A habilidade não fora imaginada com cuidado. Korutopi simplesmente a possuía. Talvez a origem estivesse em seu desejo infantil de obter os bens materiais que as outras pessoas ostentavam, e ele apenas sonhava em ter. Não tanto colares de pérolas, relógios de ouro e sapatos de luxo. Tampouco brinquedos caros, tênis de corrida e aparelhos eletrônicos de última geração. Korutopi desejava coisas mais simples, como o livro daquele homem, o enfeite de cabelo daquela menina, o carrinho de madeira daquele garoto. Por trás das mechas sujas e maltratadas, Korutopi via pequenos pedaços do mundo e se perguntava quando faria parte dele.

Suas mãos, que tanto ansiavam por dominar bens fora de seu alcance econômico, aprenderam a reproduzi-los com um simples toque. Uma imitação feita de energia, uma duplicata efêmera. Falsa. Mentira. Os objetos que Korutopi criava não duravam para sempre. As brincadeiras eram curtas, os tênis acabavam-se rápido, os colares e relógios sumiam, os livros e sapatos desapareciam, e o enfeite de cabelo perdia-se no ar, abandonando os cabelos que tanto fizeram para agradá-lo. E Korutopi mergulhava nessa louca fantasia, fazendo de conta que era parte do mundo, quando o próprio mundo havia esquecido sua existência.

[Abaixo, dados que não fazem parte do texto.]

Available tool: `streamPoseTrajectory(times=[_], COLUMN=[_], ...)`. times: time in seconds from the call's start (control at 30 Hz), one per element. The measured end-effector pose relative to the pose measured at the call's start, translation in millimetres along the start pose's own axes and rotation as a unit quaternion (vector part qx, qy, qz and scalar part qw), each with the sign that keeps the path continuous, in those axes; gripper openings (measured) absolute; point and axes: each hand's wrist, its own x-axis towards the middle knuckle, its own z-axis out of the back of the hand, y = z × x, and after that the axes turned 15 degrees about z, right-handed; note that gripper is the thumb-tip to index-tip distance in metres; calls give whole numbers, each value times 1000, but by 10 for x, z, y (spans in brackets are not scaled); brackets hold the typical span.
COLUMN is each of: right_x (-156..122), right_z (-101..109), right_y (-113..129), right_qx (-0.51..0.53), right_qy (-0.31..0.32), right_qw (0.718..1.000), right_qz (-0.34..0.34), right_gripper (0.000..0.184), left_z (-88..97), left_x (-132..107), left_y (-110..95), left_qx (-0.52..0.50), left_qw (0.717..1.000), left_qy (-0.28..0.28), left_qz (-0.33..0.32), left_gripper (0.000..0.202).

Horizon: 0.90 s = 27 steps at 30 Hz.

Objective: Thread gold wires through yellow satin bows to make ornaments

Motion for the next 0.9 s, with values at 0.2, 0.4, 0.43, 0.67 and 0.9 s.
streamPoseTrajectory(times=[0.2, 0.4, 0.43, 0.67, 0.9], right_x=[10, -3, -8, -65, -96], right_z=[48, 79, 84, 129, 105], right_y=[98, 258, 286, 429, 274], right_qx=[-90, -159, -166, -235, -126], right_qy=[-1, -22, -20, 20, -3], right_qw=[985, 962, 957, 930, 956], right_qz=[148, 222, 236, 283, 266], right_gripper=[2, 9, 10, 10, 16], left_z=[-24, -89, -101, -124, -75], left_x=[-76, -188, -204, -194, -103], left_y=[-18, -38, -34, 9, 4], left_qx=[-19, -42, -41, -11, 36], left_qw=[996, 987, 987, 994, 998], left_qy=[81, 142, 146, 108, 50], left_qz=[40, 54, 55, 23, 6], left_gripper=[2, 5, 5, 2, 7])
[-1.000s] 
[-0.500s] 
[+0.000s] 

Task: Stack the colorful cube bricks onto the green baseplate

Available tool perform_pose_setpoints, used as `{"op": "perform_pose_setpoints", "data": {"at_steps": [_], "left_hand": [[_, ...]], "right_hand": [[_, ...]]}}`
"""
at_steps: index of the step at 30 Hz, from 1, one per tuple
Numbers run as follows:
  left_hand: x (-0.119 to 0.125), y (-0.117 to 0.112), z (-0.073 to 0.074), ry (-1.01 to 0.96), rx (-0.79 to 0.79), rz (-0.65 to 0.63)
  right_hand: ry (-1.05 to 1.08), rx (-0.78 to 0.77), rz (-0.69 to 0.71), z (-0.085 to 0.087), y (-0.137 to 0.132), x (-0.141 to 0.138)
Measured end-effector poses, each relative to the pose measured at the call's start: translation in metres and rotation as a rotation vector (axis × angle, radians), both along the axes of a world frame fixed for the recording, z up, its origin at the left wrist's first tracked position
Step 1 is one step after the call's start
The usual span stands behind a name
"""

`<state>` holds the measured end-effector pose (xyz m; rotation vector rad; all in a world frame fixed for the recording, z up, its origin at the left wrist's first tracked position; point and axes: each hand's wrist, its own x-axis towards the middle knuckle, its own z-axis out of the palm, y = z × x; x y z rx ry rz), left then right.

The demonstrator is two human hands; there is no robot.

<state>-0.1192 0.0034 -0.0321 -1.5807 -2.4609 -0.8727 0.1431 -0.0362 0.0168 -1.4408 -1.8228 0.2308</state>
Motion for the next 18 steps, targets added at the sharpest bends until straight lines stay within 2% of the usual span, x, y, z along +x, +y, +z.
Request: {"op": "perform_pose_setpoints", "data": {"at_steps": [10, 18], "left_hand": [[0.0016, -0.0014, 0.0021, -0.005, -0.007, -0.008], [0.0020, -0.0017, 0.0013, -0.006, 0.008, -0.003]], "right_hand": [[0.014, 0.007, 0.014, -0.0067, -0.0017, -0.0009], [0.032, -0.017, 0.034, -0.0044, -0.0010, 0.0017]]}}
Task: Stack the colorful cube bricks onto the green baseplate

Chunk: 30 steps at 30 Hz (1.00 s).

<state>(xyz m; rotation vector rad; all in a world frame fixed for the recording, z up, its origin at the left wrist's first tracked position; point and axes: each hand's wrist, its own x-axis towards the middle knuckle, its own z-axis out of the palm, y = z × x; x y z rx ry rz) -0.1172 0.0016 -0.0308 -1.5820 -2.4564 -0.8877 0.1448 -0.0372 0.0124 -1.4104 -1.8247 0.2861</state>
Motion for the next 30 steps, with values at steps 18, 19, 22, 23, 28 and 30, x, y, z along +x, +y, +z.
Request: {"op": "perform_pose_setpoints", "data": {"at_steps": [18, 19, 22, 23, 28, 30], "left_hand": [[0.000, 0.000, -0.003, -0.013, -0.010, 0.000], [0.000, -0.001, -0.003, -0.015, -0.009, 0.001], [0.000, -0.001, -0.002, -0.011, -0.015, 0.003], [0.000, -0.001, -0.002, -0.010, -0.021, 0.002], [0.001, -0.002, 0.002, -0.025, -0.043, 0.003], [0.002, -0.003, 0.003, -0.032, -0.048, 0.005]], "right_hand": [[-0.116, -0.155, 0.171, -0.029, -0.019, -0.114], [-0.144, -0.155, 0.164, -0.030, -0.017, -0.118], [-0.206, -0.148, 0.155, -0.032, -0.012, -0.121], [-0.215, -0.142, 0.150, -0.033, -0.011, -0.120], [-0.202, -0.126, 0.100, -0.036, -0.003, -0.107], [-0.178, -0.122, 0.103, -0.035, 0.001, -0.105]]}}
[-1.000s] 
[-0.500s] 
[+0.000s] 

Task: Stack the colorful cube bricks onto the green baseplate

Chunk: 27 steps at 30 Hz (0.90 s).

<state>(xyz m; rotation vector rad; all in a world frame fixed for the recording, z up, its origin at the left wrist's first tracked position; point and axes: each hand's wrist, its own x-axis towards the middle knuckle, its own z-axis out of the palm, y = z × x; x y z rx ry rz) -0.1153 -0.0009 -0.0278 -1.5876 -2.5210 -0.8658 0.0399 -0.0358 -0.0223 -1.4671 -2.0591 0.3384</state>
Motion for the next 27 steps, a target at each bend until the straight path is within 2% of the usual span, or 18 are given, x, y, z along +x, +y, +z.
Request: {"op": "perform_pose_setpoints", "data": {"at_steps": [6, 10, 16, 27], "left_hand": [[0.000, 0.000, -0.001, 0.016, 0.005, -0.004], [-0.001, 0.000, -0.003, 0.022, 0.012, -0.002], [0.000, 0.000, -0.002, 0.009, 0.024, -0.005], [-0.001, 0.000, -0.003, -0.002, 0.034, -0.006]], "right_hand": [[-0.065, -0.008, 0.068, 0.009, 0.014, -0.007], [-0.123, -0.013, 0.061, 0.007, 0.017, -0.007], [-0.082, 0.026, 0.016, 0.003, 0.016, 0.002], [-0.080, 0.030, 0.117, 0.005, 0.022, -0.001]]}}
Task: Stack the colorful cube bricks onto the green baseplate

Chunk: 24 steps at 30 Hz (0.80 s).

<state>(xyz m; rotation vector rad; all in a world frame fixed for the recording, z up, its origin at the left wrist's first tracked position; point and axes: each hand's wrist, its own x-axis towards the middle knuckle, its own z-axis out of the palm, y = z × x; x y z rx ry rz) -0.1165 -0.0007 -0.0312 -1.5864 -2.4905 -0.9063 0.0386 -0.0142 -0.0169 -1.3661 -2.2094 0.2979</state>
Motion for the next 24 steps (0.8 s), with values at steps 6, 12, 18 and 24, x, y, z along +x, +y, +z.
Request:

Então... Juntou-se às Aranhas. O líder viu em Korutopi um potencial que todos ignoravam. Não se importava com a fraqueza física, pois, Korutopi, sua habilidade é única. E Korutopi sentia os olhos brilharem, sentia que era especial. Sua primeira família estava bem ali, os caçadores, os renegados, os assassinos... De repente, já não importava que as duplicatas não durassem tanto. E ele viveu feliz até o último dia de sua vida.